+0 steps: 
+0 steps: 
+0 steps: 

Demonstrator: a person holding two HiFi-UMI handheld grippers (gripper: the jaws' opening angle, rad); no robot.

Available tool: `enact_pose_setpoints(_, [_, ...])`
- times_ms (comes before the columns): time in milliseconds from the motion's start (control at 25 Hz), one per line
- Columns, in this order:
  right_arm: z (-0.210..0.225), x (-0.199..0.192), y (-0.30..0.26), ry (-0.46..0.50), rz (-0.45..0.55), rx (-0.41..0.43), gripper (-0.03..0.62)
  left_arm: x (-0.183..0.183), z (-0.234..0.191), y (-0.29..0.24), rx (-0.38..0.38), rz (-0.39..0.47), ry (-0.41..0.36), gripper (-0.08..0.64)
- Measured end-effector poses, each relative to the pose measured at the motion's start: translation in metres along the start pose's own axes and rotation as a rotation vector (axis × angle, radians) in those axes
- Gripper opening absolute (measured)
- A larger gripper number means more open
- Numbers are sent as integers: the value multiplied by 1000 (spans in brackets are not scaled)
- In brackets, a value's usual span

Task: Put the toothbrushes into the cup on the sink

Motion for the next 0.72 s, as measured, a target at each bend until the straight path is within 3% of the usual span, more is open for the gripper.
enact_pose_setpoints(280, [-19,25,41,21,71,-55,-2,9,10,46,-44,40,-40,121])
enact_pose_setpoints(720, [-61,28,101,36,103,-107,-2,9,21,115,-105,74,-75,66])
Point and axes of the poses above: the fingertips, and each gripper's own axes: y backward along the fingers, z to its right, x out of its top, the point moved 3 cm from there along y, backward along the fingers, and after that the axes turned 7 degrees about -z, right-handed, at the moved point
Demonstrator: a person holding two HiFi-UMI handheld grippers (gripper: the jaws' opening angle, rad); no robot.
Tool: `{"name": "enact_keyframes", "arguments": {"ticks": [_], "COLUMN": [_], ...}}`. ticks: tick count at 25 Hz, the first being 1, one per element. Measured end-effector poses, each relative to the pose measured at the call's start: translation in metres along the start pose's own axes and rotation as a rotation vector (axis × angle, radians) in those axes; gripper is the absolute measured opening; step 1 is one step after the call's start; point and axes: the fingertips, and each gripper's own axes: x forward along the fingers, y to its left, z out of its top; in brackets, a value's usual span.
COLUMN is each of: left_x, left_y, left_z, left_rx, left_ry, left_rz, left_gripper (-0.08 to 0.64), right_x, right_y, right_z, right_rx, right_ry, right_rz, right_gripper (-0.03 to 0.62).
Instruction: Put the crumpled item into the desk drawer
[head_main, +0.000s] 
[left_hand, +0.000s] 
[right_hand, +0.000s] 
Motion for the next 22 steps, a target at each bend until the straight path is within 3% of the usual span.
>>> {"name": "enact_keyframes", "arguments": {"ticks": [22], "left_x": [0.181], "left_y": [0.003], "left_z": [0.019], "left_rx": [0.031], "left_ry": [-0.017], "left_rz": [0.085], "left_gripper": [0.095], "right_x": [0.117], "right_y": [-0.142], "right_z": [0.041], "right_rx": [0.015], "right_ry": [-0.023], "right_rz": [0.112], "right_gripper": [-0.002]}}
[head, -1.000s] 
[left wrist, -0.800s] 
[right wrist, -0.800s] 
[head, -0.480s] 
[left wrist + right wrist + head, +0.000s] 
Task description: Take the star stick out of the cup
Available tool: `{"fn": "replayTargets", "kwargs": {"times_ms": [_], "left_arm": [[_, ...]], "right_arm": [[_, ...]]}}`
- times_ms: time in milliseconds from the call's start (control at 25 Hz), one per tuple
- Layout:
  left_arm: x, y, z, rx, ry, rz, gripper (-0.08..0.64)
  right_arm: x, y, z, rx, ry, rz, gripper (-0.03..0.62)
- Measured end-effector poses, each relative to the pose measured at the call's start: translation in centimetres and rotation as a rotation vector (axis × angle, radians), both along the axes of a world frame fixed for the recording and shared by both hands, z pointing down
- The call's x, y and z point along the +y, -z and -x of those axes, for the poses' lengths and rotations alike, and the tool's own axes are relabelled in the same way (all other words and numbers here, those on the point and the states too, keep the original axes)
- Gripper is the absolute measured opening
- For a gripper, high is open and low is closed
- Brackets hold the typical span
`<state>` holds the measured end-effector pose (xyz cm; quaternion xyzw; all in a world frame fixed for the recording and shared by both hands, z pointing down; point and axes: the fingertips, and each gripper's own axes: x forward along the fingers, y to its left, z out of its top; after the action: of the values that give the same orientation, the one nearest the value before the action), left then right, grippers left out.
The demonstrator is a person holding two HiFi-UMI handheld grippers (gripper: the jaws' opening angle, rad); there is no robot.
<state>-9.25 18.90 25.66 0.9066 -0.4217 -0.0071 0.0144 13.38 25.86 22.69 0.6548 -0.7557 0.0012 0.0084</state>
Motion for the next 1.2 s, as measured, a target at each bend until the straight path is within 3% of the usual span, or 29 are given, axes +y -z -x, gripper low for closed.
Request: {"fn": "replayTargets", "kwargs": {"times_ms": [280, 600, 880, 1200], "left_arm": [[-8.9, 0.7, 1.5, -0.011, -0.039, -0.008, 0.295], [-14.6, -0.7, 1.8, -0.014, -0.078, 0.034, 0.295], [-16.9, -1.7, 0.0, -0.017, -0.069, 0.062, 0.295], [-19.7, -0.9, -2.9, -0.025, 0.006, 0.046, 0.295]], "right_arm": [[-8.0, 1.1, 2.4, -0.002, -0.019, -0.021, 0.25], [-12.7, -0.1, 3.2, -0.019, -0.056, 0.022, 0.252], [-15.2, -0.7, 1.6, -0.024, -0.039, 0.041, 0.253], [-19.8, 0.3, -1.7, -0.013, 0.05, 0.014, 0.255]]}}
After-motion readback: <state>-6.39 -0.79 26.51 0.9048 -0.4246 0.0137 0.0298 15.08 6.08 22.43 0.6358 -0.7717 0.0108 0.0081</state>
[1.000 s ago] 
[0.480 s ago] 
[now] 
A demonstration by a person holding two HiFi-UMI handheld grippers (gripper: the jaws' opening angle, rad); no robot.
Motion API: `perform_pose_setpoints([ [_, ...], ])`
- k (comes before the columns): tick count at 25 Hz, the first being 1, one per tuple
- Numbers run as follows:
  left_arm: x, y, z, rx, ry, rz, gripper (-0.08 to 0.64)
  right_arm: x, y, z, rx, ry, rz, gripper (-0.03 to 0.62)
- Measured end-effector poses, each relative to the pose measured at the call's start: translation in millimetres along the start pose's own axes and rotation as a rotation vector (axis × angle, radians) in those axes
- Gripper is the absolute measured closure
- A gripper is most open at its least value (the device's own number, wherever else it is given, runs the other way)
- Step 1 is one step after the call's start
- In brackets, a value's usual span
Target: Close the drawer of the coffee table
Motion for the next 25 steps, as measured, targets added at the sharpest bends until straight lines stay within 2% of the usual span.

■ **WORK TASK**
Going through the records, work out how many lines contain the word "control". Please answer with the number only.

■ **RESPONSE BOX**
2